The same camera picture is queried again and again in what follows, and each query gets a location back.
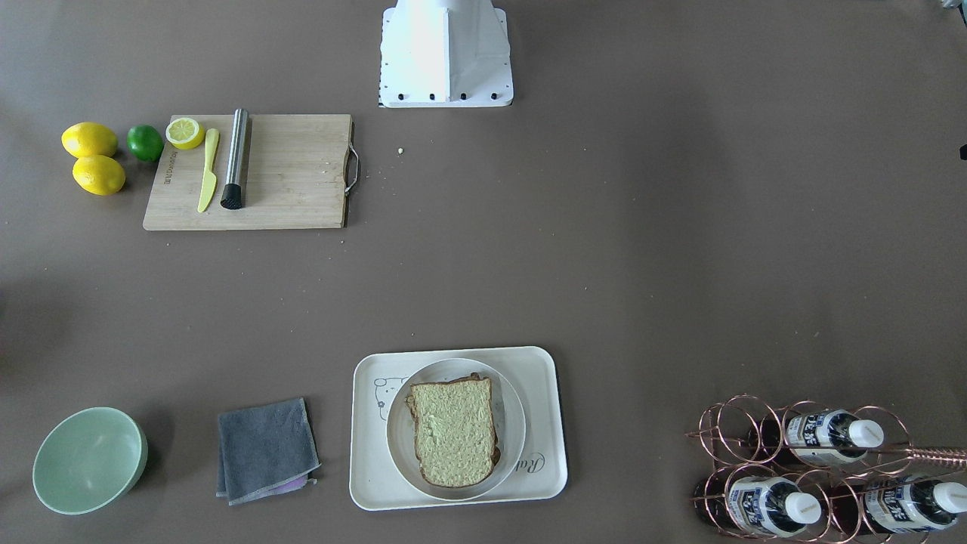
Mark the steel muddler black tip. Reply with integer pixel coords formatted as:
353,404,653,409
220,108,251,210

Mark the grey folded cloth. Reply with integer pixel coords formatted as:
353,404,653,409
215,398,321,505

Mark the tea bottle front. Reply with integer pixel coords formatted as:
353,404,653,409
742,409,885,469

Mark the tea bottle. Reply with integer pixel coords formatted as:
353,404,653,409
742,409,885,469
692,476,823,538
826,474,966,535

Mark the copper wire bottle rack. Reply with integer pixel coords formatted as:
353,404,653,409
690,394,965,543

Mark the halved lemon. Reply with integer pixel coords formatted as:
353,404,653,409
165,117,206,150

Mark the bread slice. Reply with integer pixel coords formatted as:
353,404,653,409
405,372,502,469
408,376,499,489

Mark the wooden cutting board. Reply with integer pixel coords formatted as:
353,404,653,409
143,114,358,231

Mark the green lime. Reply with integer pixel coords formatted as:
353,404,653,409
125,124,165,162

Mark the whole yellow lemon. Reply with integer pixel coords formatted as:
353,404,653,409
72,155,125,196
61,122,118,158

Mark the yellow plastic knife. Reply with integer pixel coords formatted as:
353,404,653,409
196,128,220,213

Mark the white plate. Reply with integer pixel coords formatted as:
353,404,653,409
386,357,527,502

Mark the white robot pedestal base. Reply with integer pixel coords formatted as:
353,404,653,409
378,1,514,108

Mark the green bowl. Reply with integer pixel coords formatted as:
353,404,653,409
32,406,148,515

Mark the cream rabbit tray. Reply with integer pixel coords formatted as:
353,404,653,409
349,345,569,511

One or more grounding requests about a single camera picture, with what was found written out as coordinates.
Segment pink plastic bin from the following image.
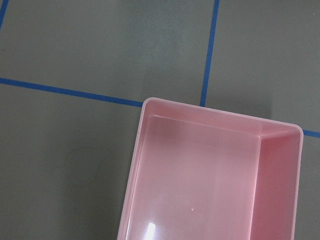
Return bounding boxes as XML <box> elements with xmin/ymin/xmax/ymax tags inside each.
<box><xmin>117</xmin><ymin>97</ymin><xmax>304</xmax><ymax>240</ymax></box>

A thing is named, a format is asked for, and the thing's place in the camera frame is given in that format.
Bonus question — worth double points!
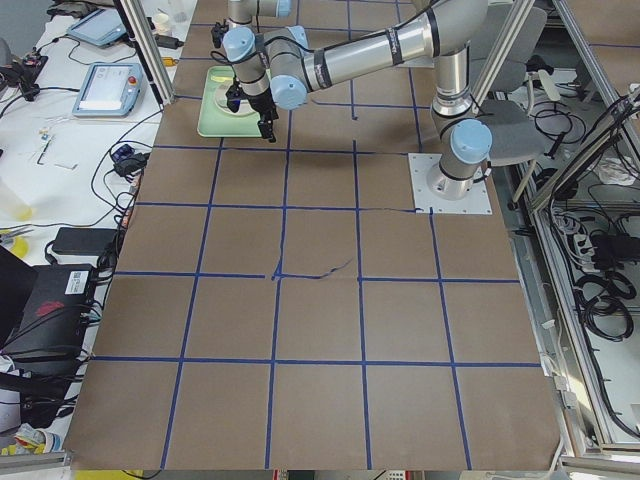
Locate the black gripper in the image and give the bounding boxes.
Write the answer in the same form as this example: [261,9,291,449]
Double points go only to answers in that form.
[248,87,279,143]

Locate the white round plate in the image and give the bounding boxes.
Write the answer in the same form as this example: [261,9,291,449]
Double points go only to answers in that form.
[214,83,255,117]

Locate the yellow plastic fork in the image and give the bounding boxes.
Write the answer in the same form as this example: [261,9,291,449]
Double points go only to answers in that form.
[209,75,233,83]

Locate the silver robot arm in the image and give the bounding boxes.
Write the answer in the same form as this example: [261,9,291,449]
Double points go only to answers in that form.
[227,0,292,25]
[212,1,492,201]

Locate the light green tray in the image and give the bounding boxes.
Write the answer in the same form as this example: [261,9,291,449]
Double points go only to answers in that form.
[197,66,270,138]

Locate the teach pendant near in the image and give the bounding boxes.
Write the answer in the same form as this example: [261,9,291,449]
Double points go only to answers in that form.
[72,63,142,117]

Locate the teach pendant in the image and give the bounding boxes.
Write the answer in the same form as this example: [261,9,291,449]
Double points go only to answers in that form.
[72,63,142,117]
[66,9,127,48]

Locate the teach pendant far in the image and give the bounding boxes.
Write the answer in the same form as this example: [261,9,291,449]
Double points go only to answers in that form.
[66,9,127,48]

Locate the black power adapter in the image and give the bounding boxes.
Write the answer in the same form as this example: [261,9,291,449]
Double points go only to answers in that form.
[51,227,116,256]

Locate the grey office chair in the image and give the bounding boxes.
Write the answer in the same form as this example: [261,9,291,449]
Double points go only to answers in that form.
[480,99,545,167]

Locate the black laptop computer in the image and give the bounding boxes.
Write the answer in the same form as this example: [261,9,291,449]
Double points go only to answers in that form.
[1,248,96,402]

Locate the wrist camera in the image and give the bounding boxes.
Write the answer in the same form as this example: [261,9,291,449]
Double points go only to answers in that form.
[225,77,245,113]
[210,21,229,49]

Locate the aluminium frame post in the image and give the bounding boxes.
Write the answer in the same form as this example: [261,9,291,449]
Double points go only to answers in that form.
[113,0,175,106]

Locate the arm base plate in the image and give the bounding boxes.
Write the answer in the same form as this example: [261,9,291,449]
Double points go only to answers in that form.
[408,153,492,215]

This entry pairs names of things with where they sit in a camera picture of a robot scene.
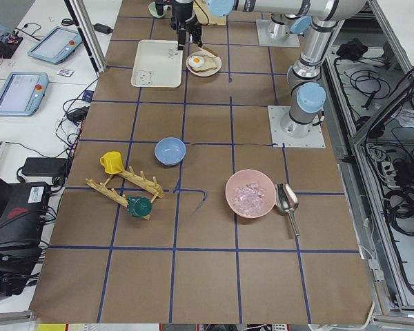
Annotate black power adapter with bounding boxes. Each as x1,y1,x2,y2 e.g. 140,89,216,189
16,157,68,186

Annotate wooden dish rack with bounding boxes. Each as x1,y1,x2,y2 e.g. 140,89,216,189
85,165,166,221

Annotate fried egg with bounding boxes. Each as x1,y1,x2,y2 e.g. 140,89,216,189
188,55,205,68

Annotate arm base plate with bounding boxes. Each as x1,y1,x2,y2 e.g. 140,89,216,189
268,106,326,148
256,19,300,48

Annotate wooden cutting board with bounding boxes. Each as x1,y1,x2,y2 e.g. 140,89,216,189
193,0,226,26

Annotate cream bear tray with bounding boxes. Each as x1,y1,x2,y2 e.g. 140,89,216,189
130,39,183,88

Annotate metal scoop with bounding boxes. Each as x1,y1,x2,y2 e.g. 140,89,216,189
275,183,300,237

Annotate bread slice on plate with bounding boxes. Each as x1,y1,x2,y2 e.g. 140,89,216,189
192,56,218,72

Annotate cream round plate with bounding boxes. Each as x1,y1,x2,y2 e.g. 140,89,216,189
186,50,222,77

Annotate dark green mug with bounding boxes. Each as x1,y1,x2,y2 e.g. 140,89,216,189
126,196,152,219

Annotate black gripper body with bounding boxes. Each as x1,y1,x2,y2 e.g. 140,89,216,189
170,0,201,34

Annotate near teach pendant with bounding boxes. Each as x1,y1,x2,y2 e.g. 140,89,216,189
0,72,49,117

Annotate teach pendant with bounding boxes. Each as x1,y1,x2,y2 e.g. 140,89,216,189
0,72,49,117
27,26,82,64

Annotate yellow mug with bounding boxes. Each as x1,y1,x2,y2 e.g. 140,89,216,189
99,151,124,174

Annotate far teach pendant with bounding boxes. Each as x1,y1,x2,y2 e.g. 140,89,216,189
27,26,82,64

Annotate pink bowl with ice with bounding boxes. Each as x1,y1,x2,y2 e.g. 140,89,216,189
225,169,277,219

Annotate bread slice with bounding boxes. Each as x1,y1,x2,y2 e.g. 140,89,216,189
199,47,219,58
192,56,218,72

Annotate green bowl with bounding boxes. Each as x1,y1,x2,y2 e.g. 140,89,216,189
148,1,170,19

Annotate blue bowl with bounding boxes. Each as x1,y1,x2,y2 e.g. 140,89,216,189
155,137,186,166
--
--- WHAT YOU WILL DO ---
Scan the records above for the string "ymin", then report every line that contains it.

--- TASK ANSWER ---
Return bounding boxes as XML <box> elements with xmin/ymin/xmax/ymax tags inside each.
<box><xmin>117</xmin><ymin>97</ymin><xmax>304</xmax><ymax>240</ymax></box>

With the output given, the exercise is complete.